## WHAT THE TASK ASKS
Only the number is wanted: how many lines of the listing below contain "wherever"?

## DATASET RECORDS
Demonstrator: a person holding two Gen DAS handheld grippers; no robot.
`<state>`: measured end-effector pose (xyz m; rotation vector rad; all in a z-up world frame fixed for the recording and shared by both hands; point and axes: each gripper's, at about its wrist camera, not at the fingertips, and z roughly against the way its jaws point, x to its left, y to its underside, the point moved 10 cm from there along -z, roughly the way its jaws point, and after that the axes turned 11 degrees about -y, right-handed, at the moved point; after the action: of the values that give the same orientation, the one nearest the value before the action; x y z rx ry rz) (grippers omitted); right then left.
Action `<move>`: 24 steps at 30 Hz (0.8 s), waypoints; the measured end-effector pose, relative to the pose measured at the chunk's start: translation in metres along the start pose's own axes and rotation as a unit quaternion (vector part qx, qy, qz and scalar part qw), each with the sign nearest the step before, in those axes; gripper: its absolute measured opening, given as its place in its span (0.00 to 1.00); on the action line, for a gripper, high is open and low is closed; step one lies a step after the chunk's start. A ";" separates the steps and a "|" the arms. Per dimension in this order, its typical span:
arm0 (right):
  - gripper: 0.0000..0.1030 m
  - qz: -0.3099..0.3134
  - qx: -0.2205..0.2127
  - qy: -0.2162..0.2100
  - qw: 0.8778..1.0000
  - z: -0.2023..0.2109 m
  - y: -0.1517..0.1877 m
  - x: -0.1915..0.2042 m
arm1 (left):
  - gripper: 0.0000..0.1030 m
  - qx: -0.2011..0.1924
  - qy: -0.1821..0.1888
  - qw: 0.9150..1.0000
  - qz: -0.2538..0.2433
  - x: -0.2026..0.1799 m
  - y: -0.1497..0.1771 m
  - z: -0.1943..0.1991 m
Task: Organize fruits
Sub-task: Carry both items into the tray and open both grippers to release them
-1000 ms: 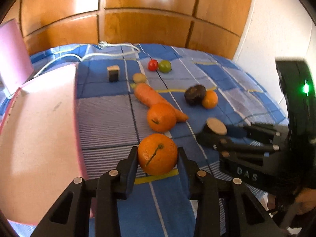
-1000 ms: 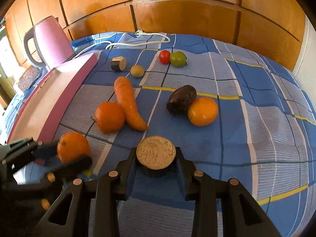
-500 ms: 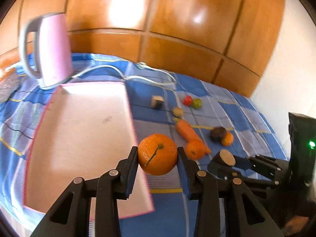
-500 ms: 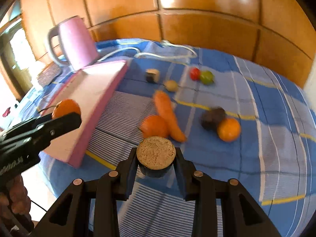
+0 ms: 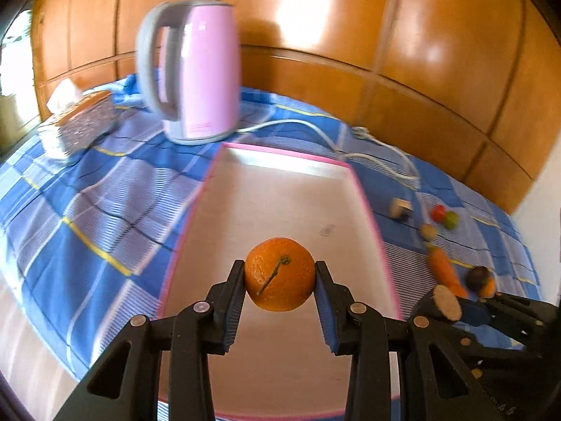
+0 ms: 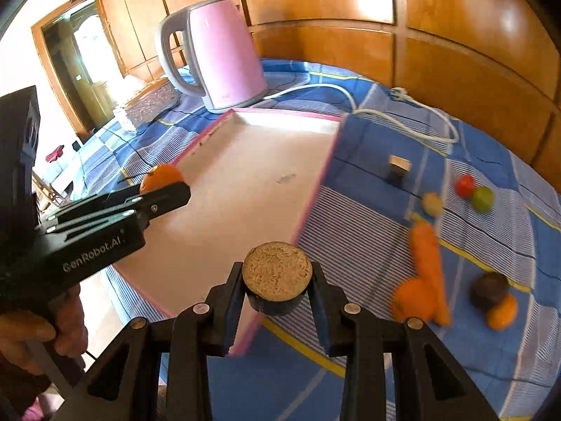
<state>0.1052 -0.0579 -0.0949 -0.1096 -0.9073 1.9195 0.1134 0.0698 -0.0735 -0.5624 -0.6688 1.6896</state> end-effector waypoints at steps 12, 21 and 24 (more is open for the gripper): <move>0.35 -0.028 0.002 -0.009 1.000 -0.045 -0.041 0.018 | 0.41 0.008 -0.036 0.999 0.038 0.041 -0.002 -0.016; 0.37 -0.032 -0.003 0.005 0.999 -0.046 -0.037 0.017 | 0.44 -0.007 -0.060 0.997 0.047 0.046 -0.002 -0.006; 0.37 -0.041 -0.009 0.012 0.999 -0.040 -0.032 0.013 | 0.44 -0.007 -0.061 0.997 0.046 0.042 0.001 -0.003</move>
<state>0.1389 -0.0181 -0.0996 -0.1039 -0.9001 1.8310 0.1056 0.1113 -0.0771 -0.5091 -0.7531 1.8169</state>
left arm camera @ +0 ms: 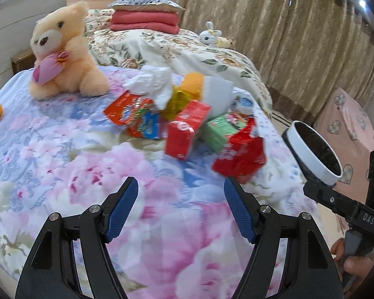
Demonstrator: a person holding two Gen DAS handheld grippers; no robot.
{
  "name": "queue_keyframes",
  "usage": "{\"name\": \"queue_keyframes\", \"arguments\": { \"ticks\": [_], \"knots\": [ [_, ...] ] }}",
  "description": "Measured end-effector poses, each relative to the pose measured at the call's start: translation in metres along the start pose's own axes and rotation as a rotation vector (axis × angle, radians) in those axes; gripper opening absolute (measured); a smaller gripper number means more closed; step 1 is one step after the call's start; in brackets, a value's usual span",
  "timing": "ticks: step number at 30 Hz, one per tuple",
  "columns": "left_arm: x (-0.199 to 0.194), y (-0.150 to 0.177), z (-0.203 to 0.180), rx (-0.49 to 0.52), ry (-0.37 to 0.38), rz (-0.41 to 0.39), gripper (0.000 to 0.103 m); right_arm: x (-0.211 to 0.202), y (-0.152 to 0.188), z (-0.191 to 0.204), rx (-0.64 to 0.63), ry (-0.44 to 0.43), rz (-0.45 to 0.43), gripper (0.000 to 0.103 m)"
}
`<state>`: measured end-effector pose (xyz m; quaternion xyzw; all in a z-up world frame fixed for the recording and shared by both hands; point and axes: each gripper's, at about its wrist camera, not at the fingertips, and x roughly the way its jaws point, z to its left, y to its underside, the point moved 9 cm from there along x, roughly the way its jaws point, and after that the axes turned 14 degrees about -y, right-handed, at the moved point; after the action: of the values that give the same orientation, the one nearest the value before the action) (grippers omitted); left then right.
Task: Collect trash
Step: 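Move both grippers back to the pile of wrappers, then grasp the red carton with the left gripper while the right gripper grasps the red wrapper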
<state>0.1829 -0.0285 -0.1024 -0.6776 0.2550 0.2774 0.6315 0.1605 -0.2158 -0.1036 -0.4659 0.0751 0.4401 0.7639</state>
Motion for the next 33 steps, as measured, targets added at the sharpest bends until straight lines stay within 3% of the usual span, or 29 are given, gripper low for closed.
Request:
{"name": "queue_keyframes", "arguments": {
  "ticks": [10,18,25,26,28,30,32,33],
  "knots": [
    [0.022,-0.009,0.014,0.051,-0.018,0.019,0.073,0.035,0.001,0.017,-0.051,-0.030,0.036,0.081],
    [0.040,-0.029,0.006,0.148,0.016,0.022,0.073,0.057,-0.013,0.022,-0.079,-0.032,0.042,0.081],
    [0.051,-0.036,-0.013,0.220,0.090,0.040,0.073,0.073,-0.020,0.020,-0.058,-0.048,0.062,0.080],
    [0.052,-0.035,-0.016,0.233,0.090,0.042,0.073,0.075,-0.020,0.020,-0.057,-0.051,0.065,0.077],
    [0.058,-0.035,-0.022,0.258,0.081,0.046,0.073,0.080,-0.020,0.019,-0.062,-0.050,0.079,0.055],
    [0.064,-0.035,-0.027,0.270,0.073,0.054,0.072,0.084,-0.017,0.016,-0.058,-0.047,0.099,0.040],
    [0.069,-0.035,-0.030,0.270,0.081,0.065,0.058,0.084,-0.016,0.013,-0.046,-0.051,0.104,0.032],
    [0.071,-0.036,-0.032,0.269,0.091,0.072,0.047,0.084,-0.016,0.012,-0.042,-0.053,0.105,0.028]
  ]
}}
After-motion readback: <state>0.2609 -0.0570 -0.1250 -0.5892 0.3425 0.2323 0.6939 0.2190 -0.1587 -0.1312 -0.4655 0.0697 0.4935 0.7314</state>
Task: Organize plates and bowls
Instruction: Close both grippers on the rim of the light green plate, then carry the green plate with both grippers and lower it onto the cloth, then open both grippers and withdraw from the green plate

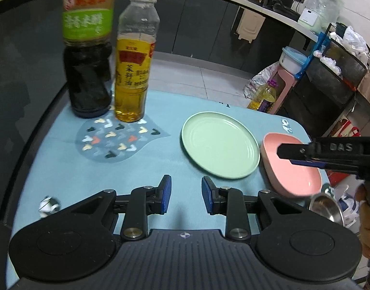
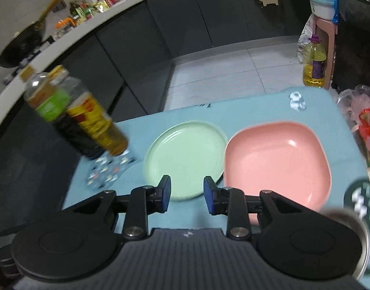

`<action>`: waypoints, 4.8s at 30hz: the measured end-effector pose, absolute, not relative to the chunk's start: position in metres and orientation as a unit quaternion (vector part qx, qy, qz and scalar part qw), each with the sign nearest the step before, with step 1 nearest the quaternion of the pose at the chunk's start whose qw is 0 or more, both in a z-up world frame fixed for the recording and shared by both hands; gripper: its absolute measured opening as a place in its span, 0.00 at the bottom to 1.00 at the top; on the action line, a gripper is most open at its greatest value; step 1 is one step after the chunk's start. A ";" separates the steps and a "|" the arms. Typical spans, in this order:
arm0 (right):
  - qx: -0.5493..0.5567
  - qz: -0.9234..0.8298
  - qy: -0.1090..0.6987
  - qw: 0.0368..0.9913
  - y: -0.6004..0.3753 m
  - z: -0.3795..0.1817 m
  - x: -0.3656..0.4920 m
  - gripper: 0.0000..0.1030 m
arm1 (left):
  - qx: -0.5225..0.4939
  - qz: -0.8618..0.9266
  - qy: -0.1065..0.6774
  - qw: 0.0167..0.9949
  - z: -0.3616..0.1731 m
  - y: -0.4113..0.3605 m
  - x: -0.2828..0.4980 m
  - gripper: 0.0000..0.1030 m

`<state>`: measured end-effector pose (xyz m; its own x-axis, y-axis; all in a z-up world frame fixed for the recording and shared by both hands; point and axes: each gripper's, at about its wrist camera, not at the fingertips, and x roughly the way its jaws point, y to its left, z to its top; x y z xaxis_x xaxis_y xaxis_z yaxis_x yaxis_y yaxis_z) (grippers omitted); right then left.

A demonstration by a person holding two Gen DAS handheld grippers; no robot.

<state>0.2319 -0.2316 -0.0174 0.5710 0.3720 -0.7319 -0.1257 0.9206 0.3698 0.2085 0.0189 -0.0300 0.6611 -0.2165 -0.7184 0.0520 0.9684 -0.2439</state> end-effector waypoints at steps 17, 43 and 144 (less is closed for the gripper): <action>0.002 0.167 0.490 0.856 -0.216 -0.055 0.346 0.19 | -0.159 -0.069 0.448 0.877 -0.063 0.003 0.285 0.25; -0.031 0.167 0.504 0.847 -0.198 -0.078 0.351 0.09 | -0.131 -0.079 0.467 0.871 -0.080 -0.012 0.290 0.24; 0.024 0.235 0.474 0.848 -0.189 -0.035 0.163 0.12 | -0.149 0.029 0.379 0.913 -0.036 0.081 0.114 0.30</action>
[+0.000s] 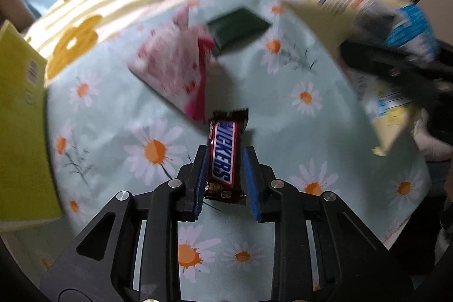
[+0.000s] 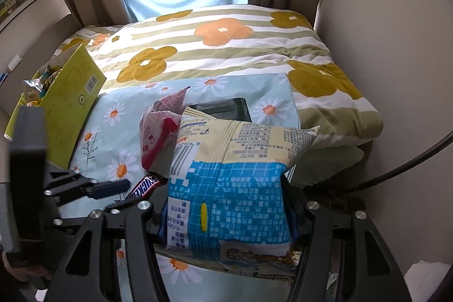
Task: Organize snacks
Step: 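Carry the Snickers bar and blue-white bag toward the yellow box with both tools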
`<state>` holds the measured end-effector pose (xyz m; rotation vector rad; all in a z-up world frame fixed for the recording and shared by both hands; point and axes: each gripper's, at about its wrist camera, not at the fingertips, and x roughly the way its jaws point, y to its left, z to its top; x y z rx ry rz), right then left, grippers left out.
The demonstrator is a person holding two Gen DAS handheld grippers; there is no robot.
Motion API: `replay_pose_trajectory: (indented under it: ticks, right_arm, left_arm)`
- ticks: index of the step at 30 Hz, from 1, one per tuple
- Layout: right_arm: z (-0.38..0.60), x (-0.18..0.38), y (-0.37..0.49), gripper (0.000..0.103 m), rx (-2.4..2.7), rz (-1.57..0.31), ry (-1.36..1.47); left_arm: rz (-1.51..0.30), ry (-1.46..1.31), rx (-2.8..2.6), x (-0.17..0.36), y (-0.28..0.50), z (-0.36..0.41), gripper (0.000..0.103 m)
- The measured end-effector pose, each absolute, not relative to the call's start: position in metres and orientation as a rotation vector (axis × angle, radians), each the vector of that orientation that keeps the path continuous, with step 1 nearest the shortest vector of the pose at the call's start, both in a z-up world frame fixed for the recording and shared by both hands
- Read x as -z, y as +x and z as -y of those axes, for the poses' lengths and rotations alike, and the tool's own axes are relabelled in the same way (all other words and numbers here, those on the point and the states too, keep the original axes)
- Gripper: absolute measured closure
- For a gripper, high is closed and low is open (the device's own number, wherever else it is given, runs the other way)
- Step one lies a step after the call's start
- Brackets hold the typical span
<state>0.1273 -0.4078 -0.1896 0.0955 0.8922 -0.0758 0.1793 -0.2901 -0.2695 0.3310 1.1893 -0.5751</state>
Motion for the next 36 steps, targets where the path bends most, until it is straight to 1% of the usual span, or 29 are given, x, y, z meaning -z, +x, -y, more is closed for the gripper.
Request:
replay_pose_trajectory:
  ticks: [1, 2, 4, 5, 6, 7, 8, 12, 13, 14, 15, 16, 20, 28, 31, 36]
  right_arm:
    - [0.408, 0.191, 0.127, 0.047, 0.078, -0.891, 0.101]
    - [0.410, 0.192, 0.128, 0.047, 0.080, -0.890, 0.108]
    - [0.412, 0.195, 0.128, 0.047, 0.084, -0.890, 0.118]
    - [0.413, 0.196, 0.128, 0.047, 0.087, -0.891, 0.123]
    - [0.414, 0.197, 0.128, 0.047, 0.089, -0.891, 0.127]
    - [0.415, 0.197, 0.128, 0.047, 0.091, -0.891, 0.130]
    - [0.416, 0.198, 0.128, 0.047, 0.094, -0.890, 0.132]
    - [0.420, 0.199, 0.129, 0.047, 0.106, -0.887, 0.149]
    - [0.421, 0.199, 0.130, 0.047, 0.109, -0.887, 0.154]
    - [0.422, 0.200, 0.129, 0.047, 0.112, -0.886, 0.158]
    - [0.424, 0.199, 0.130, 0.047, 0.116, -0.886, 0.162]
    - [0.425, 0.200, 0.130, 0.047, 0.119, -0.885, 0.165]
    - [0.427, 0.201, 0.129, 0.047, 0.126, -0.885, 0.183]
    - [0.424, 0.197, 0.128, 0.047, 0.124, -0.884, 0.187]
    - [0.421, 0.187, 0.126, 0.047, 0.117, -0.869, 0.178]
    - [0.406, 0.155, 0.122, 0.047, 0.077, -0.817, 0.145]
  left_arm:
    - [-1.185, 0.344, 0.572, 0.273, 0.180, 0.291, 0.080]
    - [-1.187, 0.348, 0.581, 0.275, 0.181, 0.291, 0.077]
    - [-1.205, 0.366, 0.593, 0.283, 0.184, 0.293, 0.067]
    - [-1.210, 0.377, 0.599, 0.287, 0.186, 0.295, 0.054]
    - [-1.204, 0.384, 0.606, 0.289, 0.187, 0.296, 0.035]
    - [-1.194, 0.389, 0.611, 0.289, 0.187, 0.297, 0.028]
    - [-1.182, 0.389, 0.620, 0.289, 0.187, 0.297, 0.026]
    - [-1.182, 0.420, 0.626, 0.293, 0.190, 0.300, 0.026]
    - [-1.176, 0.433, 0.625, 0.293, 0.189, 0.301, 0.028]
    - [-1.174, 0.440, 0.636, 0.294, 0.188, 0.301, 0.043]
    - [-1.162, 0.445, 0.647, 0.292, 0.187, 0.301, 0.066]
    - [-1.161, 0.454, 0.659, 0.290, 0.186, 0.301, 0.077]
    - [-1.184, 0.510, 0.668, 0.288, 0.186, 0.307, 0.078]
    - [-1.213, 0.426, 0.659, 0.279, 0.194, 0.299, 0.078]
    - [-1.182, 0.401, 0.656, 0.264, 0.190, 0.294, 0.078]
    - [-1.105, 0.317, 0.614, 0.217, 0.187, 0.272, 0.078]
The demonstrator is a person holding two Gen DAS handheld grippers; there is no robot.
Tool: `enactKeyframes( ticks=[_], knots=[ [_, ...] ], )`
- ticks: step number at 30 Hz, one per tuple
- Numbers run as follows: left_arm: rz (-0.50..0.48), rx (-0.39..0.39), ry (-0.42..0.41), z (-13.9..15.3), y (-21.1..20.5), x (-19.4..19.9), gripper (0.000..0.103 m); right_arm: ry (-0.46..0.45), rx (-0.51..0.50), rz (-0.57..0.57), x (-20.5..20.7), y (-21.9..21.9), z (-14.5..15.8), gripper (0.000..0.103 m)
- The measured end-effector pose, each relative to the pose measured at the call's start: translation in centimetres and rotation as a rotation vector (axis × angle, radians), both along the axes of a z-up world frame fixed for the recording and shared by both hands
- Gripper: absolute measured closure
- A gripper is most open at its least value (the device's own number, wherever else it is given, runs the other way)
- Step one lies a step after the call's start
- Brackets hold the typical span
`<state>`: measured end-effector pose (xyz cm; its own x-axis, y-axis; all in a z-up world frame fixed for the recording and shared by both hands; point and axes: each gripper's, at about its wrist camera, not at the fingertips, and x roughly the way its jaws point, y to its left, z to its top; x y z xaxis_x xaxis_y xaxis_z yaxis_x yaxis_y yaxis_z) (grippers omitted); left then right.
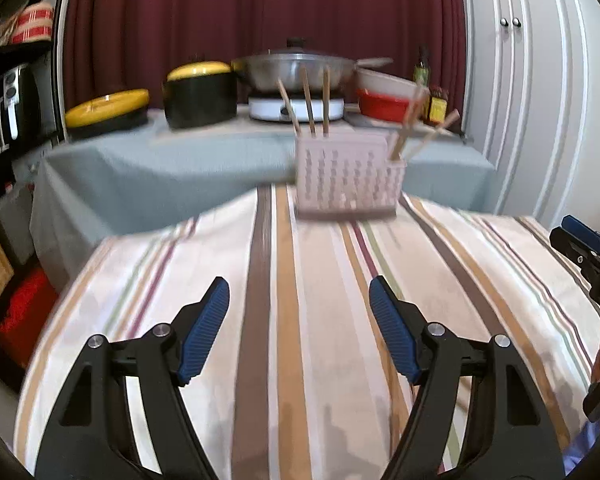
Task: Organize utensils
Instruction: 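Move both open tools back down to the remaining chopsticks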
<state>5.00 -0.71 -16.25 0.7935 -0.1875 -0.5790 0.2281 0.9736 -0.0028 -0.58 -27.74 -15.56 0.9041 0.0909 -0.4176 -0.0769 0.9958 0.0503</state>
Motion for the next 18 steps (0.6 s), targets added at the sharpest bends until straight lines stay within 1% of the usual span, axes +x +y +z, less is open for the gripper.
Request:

## ANSWER SPACE
2